(In)visible and (In)audible Temporalities in the Work of Daisuke Yokota
Daisuke Yokota (born in Saitama, Japan, in 1983) has quickly taken the international photography and photobook world by storm since his earliest self-published book/zine, Back Yard, appeared in 2012. His prodigious production includes scores of self-published books, zines, and posters, as well as books published by more formal publishers, photographic works on glass, traditional photographic prints, art installations, and performances. Early reception of his work quickly linked Yokota’s aesthetic to the are-bure-boke (“grainy, blurry, out-of-focus”) images of the generation of Japanese photographers associated with Provoke magazine (including Koki Taki, Takuma Nakahira, and Daido Moriyama, among others). In a recent interview, however, Yokota insists that “I had that idea once, but I do not now.” Explaining this, he adds that:
The situation is different now; there is no shared recognition or mainstream [notion] of ‘photography’ any more. Some images may look like Provoke but this is quite natural. Really, there is no philosophical meaning in making work in the same context. I believe it is time to reconsider photography detached from that understanding.¹
What Yokota most certainly does share with the Provoke generation is an almost obsessive interest in the photobook as a self-standing genre and context for the production of photographs. This means that “originals” of Yokota’s work in the form of signed and limited-edition photobooks, are relatively easy to find, despite the fact that he has developed something of a cult-following among photobook collectors and critics.

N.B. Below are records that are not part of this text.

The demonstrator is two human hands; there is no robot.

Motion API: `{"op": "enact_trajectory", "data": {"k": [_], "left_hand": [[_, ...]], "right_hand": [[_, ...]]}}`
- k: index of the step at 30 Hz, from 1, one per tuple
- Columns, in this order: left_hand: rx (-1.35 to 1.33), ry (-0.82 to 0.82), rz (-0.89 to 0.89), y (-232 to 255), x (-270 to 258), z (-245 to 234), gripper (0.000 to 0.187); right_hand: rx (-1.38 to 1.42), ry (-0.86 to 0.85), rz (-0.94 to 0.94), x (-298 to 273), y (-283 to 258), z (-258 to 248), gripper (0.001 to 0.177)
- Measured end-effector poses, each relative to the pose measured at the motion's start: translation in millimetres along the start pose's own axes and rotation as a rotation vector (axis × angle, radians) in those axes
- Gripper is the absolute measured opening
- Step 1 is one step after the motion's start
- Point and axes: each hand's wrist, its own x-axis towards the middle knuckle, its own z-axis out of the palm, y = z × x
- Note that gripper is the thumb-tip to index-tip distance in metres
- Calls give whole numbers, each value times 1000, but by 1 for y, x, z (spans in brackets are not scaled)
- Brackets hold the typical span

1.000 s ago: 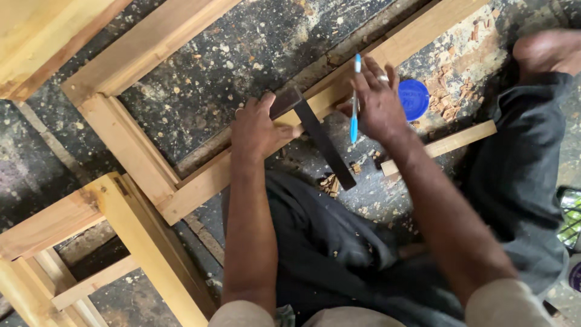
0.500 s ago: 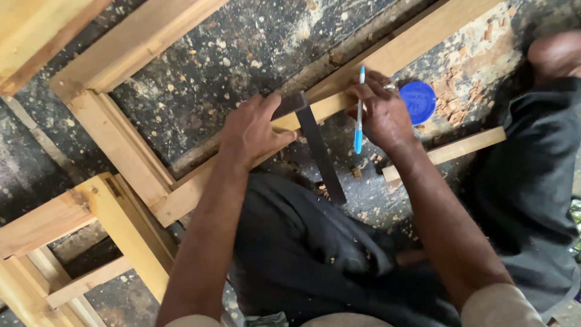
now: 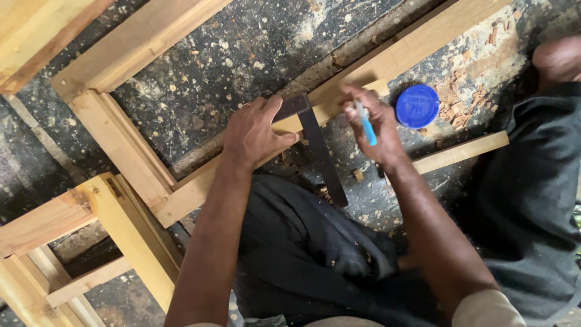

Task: The person sits on the floor and uses a blue marker and a metal square to mark measurements on small wooden planks. They repeatedly align the square, draw lines, and reposition the planks to mark multiple pieces.

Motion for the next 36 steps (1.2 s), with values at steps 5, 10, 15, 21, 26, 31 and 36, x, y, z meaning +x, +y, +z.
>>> {"op": "enact_trajectory", "data": {"k": [5, 10, 15, 21, 26, 31, 36], "left_hand": [[35, -26, -25, 3, 1, 0, 88], [49, -45, -37, 3, 4, 1, 89], [44, 15, -5, 4, -1, -1, 84], [49, 20, -8, 6, 0, -2, 83], [68, 19, -4, 6, -1, -1, 81], [66, -1, -4, 6, -1, -2, 84], [81, -8, -5, 6, -1, -2, 87]], "right_hand": [[-292, -66, -180, 5, -12, 5, 41], [-165, -71, -55, 4, -26, 11, 37], [-176, -58, -89, 1, -39, 12, 32], [-410, -90, -194, 3, -43, 14, 29], [-449, -56, -376, 0, -45, 16, 26], [-454, -67, -416, -9, -53, 16, 20], [-500, -146, -460, -18, -61, 6, 16]]}}
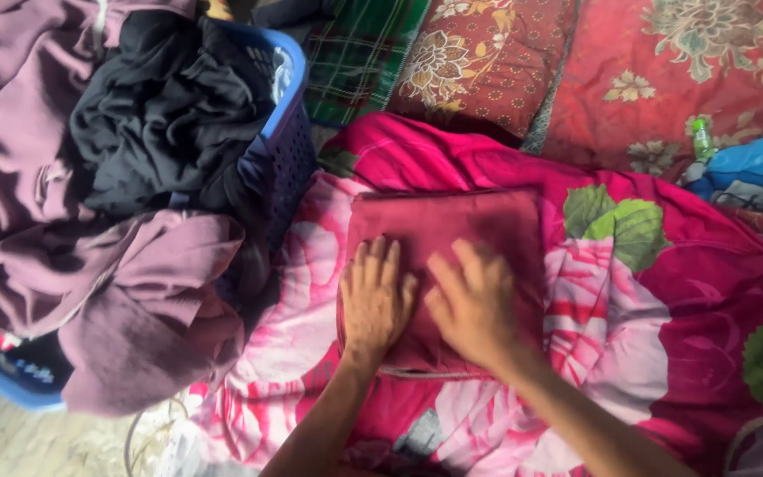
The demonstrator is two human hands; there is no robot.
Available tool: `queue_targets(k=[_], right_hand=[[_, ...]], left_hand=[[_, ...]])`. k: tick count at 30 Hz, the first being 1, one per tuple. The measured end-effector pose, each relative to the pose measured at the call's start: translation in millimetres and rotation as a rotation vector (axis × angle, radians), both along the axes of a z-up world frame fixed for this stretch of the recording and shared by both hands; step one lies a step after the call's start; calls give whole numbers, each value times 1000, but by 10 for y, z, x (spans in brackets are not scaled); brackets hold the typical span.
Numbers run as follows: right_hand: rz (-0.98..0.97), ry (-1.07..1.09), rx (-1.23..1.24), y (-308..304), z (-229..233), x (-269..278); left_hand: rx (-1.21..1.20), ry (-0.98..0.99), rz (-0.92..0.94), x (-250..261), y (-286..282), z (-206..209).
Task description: The person irons a maroon garment on a floral bedsheet, smoothing it with one hand while moving the iron with the other. They flip the garment to iron the other side and then fold it.
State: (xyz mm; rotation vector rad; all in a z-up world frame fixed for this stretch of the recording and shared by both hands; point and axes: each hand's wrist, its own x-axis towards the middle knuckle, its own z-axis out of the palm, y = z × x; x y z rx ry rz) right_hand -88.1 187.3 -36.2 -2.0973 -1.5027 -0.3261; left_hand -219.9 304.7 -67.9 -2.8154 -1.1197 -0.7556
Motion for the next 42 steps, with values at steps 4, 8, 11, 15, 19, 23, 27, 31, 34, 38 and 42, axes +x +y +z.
queue_targets(k=[4,8,11,15,19,23,27,31,34,38,42], right_hand=[[91,27,-216,-272,-342,-236],[87,122,-468,-355,-37,-149],[51,103,-466,-252,0,39],[189,-58,-303,-34,-209,118],[328,-102,-297,184,-297,245],[99,-205,-353,106,-102,838],[-321,1,-589,-382,-317,1676],[-345,75,-553,-760,-379,1705],[-347,30,-422,-1143,-429,1770],[-286,228,-337,-1869,451,1537],[-327,223,-257,-2682,725,1599]], left_hand=[[43,58,-14,-67,-26,-119],[4,88,21,-22,-106,26],[49,32,39,153,33,31],[84,36,75,275,215,-201],[51,83,79,241,210,-235],[20,60,63,229,255,-283],[30,54,66,245,252,-331],[65,62,71,262,221,-266],[72,42,89,383,-8,-101],[-84,-32,-54,762,-704,-5],[-57,-90,-241,1257,-1515,-80]])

Yokota has already produced such a vast amount of work that any introduction to his oeuvre is bound to be partial and subject to revision. Three rather distinct photobooks, however, can give a sense of the issues engaged in Yokota’s photographs.
Vertigo (2014) stands, perhaps, as Yokota’s “signature” work to date.²
This sampling quickly reveals some of the characteristic mysteries of Yokota’s work: the indexical or referential dimension of the photographs is often obscured, both by a generally dark palette and by a variety of techniques that introduce into the photographic image distortions, distractions, and other visual equivalents of noise. Is Vertigo “8–9,” for example, an aerial shot of a mountainous massif or a study of clouds seen from below or equipment on a floor covered with a tarp or rumpled bed-sheets? Each of these referential possibilities would resonate with other images in Vertigo, but the image here is insufficient to make its referent unambiguous. This indexical indeterminacy, particularly in its mixing of macro- and micro-scale possibilities, is surely part of what lends the book its vertiginous title. Even when the photographic subject is tolerably clear, as in his nude studies like Vertigo “21,” Yokota’s work relentlessly insists on being received as an object in its own right.³ Moreover, this object generally unfolds itself in a series of layers: the longer you examine the page or the print, the more you make out layers in the image, as though the three-dimensionality of that which is photographed were replaced by a multi-dimensionality of background pools of light, foreground scratches and pock-marks, and often uncanny scenes that can scan as simultaneously two- and three-dimensional.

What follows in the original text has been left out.